Let’s hope they manage to re0queen and build up over the course of the summer. They should be able to do so, and doing so in May is pretty much perfect timing – assuming the weather plays ball.

A Colony in Build Mode

I also inspected the bees at the bottom of our garden this week. I’m happy to report that all was well. I used my GoPro camera to shoot some video of it, so here’s the inspection. You’ll see that I spotted the queen straight away and she looks healthy. The colony has stores in the form of honey, and are even beginning to store some honey in the super. They also have loads of pollen stored in the brood box and there were eggs, larvae at all stages of development and sealed brood too. The video even gives you a bonus little walk through our garden which is looking nice at the moment.

 

The bees at the bottom of our garden are building up nicely and seem to be doing what they should be at this time of year. The weather has been kind lately and I now need to keep an eye on them for signs of swarming as they are likely to be gearing up to do so. Once they are we’ll have to perform an artificial swarm to try to make two colonies from them, but so far we haven’t had a huge amount of success with this.

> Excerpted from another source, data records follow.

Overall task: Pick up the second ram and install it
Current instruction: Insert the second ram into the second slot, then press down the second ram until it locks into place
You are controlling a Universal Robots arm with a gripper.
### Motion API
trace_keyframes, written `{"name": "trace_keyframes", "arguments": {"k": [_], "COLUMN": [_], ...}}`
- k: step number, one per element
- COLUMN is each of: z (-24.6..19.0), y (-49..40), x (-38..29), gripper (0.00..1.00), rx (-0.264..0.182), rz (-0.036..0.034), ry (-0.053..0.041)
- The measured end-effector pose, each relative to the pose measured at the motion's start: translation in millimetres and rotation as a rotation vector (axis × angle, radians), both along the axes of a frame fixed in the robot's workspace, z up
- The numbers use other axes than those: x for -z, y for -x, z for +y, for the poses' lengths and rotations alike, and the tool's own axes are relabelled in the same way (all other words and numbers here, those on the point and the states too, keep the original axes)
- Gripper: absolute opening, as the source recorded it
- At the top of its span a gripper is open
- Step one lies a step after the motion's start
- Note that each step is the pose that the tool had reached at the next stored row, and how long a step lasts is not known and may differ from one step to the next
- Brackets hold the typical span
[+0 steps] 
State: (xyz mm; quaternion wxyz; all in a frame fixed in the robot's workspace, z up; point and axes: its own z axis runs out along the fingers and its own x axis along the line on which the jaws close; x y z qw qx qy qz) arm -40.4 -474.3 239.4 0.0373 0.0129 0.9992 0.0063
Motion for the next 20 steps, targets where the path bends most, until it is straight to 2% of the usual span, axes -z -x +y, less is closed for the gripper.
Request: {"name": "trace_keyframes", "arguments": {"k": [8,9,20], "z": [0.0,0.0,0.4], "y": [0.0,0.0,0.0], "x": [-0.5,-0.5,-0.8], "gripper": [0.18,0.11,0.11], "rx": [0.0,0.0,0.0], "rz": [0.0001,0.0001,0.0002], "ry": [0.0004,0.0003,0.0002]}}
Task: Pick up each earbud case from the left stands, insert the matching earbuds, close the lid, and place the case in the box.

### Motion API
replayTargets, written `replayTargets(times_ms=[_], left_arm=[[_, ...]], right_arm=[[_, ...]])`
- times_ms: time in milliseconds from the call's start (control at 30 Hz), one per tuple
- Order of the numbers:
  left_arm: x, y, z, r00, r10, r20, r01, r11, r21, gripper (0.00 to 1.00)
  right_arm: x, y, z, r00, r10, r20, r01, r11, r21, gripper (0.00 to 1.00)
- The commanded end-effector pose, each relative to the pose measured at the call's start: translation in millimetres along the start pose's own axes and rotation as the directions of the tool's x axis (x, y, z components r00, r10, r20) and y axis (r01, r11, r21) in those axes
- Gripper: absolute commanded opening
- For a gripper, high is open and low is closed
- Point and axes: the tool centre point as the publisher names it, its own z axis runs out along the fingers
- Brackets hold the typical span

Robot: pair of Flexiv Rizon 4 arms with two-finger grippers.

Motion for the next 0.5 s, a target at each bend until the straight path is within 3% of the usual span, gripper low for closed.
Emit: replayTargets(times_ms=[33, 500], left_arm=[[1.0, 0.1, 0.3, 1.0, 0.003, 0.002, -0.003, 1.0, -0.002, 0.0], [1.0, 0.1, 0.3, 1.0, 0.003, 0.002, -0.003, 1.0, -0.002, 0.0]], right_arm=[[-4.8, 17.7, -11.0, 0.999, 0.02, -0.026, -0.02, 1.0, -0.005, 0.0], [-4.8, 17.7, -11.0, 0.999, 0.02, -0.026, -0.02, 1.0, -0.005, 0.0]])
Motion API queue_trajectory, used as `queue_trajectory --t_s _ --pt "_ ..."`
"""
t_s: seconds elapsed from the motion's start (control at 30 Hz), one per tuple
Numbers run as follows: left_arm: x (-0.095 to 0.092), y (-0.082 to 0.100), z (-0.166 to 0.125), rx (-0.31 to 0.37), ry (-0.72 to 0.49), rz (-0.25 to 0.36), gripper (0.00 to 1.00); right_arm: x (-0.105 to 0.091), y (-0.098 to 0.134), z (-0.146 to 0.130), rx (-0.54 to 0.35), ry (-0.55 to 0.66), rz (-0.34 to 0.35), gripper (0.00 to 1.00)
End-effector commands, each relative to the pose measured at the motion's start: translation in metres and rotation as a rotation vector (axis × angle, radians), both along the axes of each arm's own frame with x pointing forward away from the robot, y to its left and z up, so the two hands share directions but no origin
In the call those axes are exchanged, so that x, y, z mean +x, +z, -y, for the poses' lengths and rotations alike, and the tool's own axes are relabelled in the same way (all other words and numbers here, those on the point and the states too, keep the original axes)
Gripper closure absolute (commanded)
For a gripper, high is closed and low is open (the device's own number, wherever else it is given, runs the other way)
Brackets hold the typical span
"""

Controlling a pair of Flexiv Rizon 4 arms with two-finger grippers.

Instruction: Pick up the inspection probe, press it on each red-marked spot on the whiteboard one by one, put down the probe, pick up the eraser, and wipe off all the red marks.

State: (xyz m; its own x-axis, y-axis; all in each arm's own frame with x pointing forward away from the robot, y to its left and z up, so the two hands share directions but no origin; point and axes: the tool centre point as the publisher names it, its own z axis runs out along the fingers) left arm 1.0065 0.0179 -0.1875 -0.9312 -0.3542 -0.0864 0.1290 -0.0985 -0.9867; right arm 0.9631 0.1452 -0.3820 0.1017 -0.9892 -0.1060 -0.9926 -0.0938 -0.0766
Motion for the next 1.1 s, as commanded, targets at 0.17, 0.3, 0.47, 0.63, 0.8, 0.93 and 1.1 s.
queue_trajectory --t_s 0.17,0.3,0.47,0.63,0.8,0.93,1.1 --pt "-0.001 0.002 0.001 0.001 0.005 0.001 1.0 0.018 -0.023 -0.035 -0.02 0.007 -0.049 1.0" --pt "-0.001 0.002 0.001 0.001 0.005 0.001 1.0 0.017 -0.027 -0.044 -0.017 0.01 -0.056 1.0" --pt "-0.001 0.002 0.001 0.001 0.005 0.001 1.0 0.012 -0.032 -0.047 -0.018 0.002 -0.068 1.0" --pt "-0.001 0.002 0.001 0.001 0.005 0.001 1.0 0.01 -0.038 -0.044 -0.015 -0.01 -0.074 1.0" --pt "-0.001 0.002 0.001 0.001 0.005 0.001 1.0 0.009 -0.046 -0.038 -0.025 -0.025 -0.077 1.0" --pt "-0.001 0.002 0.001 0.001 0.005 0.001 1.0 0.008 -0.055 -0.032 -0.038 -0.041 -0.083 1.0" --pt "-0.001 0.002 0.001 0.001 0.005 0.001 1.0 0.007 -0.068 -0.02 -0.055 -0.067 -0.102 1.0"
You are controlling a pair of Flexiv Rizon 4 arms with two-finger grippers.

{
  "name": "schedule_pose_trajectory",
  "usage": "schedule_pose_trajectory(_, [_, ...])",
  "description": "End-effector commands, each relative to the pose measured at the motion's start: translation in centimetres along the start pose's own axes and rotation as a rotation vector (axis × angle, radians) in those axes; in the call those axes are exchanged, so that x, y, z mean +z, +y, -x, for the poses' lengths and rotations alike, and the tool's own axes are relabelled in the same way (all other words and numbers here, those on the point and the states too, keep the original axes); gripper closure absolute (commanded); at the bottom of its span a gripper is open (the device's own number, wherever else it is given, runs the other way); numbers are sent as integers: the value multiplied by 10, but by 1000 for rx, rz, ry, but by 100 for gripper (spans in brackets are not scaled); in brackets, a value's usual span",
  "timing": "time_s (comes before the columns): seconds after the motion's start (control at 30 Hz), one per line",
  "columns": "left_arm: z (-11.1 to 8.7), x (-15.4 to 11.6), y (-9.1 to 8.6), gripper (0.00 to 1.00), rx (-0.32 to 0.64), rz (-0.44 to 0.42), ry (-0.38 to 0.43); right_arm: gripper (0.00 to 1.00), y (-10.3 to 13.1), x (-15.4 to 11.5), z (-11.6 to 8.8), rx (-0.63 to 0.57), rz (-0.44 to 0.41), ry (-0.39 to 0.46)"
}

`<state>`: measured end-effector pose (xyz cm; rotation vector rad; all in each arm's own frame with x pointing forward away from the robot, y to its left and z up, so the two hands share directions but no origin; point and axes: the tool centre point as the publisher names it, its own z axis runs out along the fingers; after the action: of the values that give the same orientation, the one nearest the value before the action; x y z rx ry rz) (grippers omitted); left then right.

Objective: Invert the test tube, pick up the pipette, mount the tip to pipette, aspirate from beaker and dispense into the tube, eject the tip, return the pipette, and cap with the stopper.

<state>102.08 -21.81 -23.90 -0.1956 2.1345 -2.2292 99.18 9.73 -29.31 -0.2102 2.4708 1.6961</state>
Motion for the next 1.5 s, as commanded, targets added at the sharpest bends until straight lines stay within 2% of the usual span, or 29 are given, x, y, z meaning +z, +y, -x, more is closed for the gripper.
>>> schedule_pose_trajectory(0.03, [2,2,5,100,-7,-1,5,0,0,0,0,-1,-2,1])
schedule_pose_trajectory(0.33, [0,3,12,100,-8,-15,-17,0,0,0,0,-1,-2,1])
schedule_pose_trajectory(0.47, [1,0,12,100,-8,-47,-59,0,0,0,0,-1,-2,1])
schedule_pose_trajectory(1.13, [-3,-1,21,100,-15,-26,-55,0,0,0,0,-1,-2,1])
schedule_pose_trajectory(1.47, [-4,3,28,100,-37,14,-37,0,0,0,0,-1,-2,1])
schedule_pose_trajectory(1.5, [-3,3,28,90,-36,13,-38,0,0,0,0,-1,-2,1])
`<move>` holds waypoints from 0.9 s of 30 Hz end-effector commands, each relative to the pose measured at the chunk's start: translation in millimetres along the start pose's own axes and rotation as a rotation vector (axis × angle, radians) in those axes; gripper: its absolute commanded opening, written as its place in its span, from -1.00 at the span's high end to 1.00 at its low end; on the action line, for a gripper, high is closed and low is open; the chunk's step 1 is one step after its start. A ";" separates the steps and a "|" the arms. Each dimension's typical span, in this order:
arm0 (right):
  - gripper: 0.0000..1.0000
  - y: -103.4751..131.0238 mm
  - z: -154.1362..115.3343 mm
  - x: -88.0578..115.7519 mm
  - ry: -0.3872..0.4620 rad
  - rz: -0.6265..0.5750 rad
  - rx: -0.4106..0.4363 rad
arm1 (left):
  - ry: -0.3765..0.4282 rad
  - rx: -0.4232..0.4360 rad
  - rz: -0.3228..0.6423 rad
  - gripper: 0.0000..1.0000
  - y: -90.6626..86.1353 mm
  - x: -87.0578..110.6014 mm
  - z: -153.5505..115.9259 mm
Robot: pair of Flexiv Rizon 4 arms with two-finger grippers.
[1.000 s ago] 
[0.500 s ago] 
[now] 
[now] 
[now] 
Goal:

So far beekeeping in May has been a mixed bag. The bees at our house are doing well, but those in the out apiary not so well. Unfortunately the weather is taking a turn for the worse for the second half of this week with wind and rain forecast. Lets hope for the sake of the bees that it doesn’t last too long and that we have a nice long, productive summer. It’s about time we had a good beekeeping year.

1 Response

  1. Avatar forComment Author Emily says:

    I enjoyed the video. I can’t go to see the bees at the moment as I’ve got baby Tom so it was nice to have a reminder.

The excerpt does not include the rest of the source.